Running a sidecar proxy also has some added benefits regarding observability. All incoming requests are logged, so you can collect your access logging by default. Logs are printed to stdout, so you can pick them up with for example Fluentbit and process them using Loki. Tracing between applications can also be handled by using a Service Mesh. Tracing headers are injected in the request when passing through a proxy and the headers are not set yet. The application is responsible for passing the request header to its own requests, but other than that, it’s hands-off. Tracing information is compatible with Open Telemetry, which looks super nice from an open standard perspective. And last but not least, your Service Mesh can generate metrics for you regarding request count, latency, success rate and everything you’d want to know about the traffic between applications.

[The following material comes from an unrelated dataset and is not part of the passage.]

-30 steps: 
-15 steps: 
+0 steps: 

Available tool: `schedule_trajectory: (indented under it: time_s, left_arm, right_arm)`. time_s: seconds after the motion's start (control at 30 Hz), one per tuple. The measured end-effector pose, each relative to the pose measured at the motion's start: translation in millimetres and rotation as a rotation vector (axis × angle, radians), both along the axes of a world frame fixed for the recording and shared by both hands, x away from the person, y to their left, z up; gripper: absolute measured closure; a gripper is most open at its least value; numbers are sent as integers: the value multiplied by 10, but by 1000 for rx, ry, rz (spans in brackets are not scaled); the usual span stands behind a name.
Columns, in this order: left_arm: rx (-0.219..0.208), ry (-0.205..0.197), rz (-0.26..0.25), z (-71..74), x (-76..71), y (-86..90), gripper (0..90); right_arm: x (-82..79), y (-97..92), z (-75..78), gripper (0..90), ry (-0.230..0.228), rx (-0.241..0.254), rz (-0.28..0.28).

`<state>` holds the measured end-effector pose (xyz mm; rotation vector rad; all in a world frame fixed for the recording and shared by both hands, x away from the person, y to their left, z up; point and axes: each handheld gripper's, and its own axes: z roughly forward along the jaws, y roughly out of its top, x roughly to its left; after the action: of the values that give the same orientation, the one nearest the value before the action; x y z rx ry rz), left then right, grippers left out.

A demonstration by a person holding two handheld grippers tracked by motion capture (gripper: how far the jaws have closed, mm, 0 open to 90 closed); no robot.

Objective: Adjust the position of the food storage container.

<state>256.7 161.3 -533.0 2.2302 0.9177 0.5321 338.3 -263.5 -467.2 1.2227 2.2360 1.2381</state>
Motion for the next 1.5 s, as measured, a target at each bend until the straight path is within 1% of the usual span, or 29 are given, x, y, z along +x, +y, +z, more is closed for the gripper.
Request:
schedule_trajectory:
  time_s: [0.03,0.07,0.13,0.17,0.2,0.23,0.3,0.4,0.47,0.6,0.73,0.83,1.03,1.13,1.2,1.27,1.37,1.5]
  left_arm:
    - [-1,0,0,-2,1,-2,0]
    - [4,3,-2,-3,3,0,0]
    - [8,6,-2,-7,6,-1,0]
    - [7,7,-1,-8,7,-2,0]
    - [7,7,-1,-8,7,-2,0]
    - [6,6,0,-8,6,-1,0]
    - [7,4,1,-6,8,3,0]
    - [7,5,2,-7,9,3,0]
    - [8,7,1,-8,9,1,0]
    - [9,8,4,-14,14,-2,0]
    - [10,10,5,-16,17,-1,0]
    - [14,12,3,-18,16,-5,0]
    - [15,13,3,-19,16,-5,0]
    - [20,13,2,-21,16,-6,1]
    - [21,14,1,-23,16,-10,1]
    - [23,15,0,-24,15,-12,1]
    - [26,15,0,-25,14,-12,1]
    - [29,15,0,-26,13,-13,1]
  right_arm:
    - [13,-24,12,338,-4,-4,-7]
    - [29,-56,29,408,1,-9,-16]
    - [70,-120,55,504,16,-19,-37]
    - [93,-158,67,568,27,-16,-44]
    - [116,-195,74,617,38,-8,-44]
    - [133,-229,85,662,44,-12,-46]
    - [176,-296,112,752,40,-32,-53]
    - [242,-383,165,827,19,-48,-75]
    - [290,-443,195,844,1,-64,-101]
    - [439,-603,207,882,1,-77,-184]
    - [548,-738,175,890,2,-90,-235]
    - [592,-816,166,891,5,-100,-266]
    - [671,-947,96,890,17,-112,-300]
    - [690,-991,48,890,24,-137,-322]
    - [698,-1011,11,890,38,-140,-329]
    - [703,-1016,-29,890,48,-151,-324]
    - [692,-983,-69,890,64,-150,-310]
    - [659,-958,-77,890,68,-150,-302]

On the topic of security, a Service Mesh basically handles 2 things for you: authentication through mutual TLS and authorization through the usages of policies. Policies are fine-grained enough to give certain applications access to specific request methods and paths, giving you the opportunity to full remove authentication from your application. Not saying you should do this, because it sounds horrible from a security point of view, but you definitely could.
Honorable mentions are Linkerd, which is built for speed and security and Cilium, which is built on kernel level and requires less resources and is stupid fast.
Honorable Mentions
- When creating a Machine Learning model, make sure (and I can’t stress this enough) to use a complete set of training data. AI can become incredibly racist when giving a training set of white people (read: the majority op people working in IT).
- Influx seems like a nice timeseries database. With up to 3 million writes per second, it seems ready for enterprise workloads.
- Lightweight Kubernetes is a great solution to run a home. k3s with minio running on top makes a great self-hosted solution for Amazon S3.
The honorable mentions were great talks and brought new insights, but I didn’t take notes, so yeah.